En primer lugar tengo que recordar que se me señala por haber dicho «niñas mimadas» de la Universidad de Navarra que al parecer «chillan porque les quitan los privilegios», y de hacerlo en el pleno, por lo que se pide cuentas ni más ni menos que a la Presidenta del Parlamento. Conviene aclarar que lo que esta parlamentaria dijo sobre “niña mimada”, no fue en el pleno. Fue en una sesión de la comisión de educación del 18 de noviembre a las 12:00 con ocasión de una comparecencia del Consejero de Educación, Sr. Mendoza. Dije exactamente “que no queremos que haya una niña mimada”, en referencia a una Universidad como ente y “ sí queremos que todos los niños y niñas de Navarra estén igualmente mimados desde el 0 a 3 hasta la universidad». El Parlamento dispone de un excelente archivo de vídeo y audio de todas las comisiones, en donde se conoce que no consultaron para tener información de primera mano Laura y Loreto.
Cada una es muy libre de interpretar estas palabras como le parezca, pero no es de recibo sostener que quien esto escribe dijo lo que no dijo, lo que parece especialmente delicado cuando nos referimos al ámbito académico cuya naturaleza debe ser la búsqueda del máximo rigor, de la mayor objetividad y del pensamiento científico.

También desde ese rigor convendría no decir lo que no es. En mi defensa del mimo para todas las personas de Navarra, estoy poniendo en valor el significado del mimo y por tanto del cuidado como elemento central de la política. Mirar a la persona, a sus derechos y mimarla. A todas por igual. Y esto, no es precisamente incorrecto desde la perspectiva de género, la igualdad entre hombres y mujeres y el feminismo.
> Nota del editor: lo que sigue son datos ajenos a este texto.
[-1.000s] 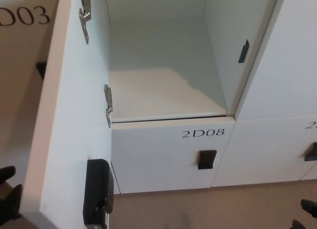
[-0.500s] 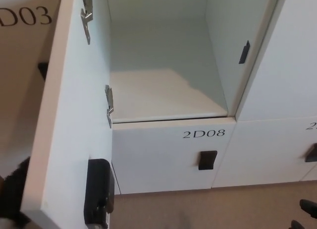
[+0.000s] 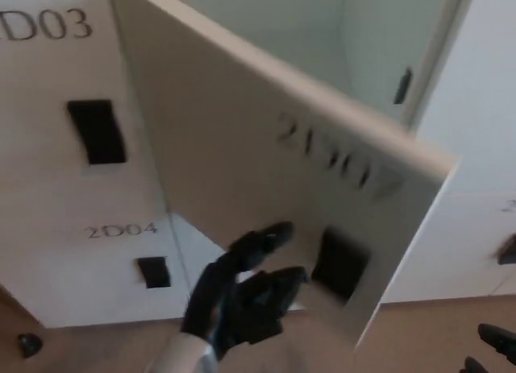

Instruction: The robot walks towards an open cabinet and lifts its left hand to push the door towards the right to close it.

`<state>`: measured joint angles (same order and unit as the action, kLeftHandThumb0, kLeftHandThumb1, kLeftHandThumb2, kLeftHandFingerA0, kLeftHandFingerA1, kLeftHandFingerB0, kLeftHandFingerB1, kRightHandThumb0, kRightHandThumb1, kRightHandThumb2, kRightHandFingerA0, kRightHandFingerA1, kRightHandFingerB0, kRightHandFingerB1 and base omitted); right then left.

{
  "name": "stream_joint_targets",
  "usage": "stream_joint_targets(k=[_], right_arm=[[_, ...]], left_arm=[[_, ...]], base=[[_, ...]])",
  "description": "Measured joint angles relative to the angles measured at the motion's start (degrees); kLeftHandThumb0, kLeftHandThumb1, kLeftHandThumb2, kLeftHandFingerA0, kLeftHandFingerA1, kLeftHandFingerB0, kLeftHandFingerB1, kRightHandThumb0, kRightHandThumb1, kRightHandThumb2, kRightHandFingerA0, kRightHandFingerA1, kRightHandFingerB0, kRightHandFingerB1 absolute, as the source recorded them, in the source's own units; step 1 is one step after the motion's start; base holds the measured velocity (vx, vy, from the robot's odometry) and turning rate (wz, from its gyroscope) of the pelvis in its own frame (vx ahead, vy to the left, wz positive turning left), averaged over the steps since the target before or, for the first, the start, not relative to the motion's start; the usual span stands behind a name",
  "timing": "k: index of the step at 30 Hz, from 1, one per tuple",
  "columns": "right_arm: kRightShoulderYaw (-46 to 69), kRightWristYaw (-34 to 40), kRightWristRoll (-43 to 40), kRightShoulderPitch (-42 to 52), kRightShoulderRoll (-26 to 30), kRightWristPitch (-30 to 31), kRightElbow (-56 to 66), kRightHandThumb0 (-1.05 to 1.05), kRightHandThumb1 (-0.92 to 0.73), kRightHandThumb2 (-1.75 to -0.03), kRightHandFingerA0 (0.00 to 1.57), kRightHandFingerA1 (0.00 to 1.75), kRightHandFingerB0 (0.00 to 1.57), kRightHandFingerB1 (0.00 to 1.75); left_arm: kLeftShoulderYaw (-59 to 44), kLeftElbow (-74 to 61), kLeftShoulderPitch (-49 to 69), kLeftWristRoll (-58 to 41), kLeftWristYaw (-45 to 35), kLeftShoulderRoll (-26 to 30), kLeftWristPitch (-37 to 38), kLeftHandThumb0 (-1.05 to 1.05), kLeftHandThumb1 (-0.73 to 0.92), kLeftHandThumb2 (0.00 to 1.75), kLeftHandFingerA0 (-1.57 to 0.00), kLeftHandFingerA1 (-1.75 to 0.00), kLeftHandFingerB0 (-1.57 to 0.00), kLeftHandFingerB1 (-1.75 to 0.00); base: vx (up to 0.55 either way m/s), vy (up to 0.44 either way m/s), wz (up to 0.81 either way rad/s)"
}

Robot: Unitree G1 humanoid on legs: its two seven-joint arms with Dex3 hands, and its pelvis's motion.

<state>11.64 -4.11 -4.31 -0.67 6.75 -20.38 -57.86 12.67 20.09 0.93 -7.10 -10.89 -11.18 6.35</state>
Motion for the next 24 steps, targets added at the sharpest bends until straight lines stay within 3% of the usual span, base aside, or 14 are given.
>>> stream_joint_targets(k=[6, 7, 9, 10, 11, 12, 19, 20, 22, 23, 24], right_arm=[[-0.05, 0.0, 0.01, 0.42, -0.03, 0.0, 0.42, -0.31, -0.61, -0.58, 0.69, 0.49, 0.43, 0.38], [-0.05, 0.0, 0.01, 0.42, -0.03, 0.0, 0.42, -0.29, -0.62, -0.59, 0.71, 0.51, 0.43, 0.39], [-0.1, -0.01, 0.02, 0.39, -0.05, 0.0, 0.79, -0.29, -0.62, -0.59, 0.71, 0.51, 0.43, 0.39], [-0.1, -0.01, 0.02, 0.4, -0.06, 0.0, 0.95, -0.3, -0.59, -0.57, 0.73, 0.53, 0.42, 0.39], [-0.1, -0.02, 0.01, 0.4, -0.06, -0.01, 1.09, -0.3, -0.59, -0.57, 0.73, 0.53, 0.42, 0.39], [-0.1, -0.02, 0.01, 0.4, -0.06, -0.01, 1.09, -0.3, -0.56, -0.57, 0.78, 0.55, 0.47, 0.41], [-0.1, -0.06, 0.0, 0.34, -0.09, -0.1, 1.9, -0.23, -0.55, -0.56, 0.8, 0.58, 0.46, 0.42], [-0.1, -0.07, 0.0, 0.28, -0.09, -0.12, 2.05, -0.54, -0.71, -0.63, 0.53, 0.41, 0.33, 0.31], [-0.32, 0.0, 0.14, 0.26, -0.05, -0.26, 2.24, -0.54, -0.71, -0.63, 0.53, 0.41, 0.33, 0.31], [-0.32, 0.0, 0.14, 0.26, -0.05, -0.26, 2.24, -0.57, -0.66, -0.61, 0.6, 0.38, 0.46, 0.34], [-0.87, 0.12, 0.48, 0.27, 0.12, -0.32, 2.35, -0.57, -0.66, -0.61, 0.6, 0.38, 0.46, 0.34]], left_arm=[[7.88, -0.56, -1.85, 0.11, 0.01, 0.59, -0.95, -0.36, 0.63, 0.6, -0.63, -0.55, -0.47, -0.35], [7.88, -0.56, -1.85, 0.11, 0.01, 0.59, -0.95, -0.41, 0.49, 0.84, -0.6, -0.65, -0.38, -0.5], [11.45, -1.05, -2.87, 0.15, 0.02, 1.05, -1.61, -0.41, 0.49, 0.84, -0.6, -0.65, -0.38, -0.5], [13.0, -1.23, -3.33, 0.17, 0.02, 1.22, -1.88, -0.36, 0.63, 0.59, -0.63, -0.51, -0.45, -0.34], [14.39, -1.4, -3.76, 0.19, 0.01, 1.36, -2.13, -0.36, 0.63, 0.59, -0.63, -0.51, -0.45, -0.34], [14.39, -1.4, -3.76, 0.19, 0.01, 1.36, -2.13, -0.46, 0.51, 0.86, -0.6, -0.64, -0.36, -0.49], [24.2, -2.64, -7.17, 0.77, -0.23, 2.08, -4.15, -0.44, 0.51, 0.86, -0.55, -0.64, -0.37, -0.5], [26.51, -3.29, -8.58, 1.23, -0.32, 2.18, -4.86, -0.43, 0.51, 0.88, -0.57, -0.66, -0.38, -0.51], [29.74, -4.63, -11.44, 2.0, -0.59, 2.2, -6.01, -0.43, 0.51, 0.88, -0.57, -0.66, -0.38, -0.51], [29.74, -4.63, -11.44, 2.0, -0.59, 2.2, -6.01, -0.42, 0.66, 0.61, -0.65, -0.46, -0.47, -0.35], [30.97, -5.36, -12.89, 2.38, -0.75, 2.12, -6.58, -0.42, 0.66, 0.61, -0.65, -0.46, -0.47, -0.35]], base=[[0.0, 0.0, 0.0], [0.0, 0.0, 0.0], [0.0, 0.0, 0.0], [0.0, 0.0, 0.0], [0.0, 0.0, 0.0], [0.0, 0.0, 0.0], [0.0, 0.0, 0.0], [0.0, 0.0, 0.0], [0.0, 0.0, 0.0], [0.0, 0.0, 0.0], [0.0, 0.0, 0.0]])
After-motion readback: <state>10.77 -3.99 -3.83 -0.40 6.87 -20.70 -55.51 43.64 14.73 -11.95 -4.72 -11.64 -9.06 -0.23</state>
Al revés!

Por otra parte, como técnica de igualdad y parlamentaria de una formación, Podemos-Ahal Dugu que se toma la conquista de la igualdad muy muy en serio, se agradece que en la sociedad Navarra estemos alcanzado ya un nivel de sensibilidad sobre este asunto que pueda hacer disparar nuestros automatismos de alerta. Es muy gratificante comprobar que los años de trabajo han servido para sensibilizar. Las personas universitarias que han firmado esa carta se han fijado en una posible discriminación de las mujeres e inmediatamente, a la luz de los hechos que ellas han interpretado no se si intencionadamente o no, pero si de una forma errónea y precipitada, han alzado su voz a la agenda pública. Esto indica que vamos avanzando, que nuestra sensibilidad social se cultiva y pule. Ese es el camino.

Y en ello hay que seguir, porque en la misma carta tanto Laura como Loreto, cuidan todavía poco un aspecto muy importante en la lucha permanente por la igualdad de sexos, me refiero al lenguaje inclusivo. Se habla de ciudadanos, de alumnos, estudiantes, de navarros, de médicos, arquitectos, abogados, farmacéuticos, ingenieros, siempre con referencia masculina. ¿Y dónde están las alumnas, las ciudadanas, las estudiantes, las navarras, las médicas, arquitectas, abogadas, etc.?

Sí, hay que continuar trabajando desde bien abajo, desde la socialización y la educación, desde el fondo del pensamiento, desde esa figura nada inocente que es el lenguaje y que constituye el instrumento con el que pensamos, vemos el mundo y nos colocamos dentro de él. Por que lo que no se nombra, no existe. Y las mujeres queremos existir y ser tenidas en cuenta. Eso sí, les ruego antes de escribir comprueben lo que están diciendo y apliquen bien los términos que usan. Porque con la igualdad, no se debe jugar. Pero si quieren hablar del tema becas universitarias y de otros asuntos educativos, estoy dispuesta cuando quieran.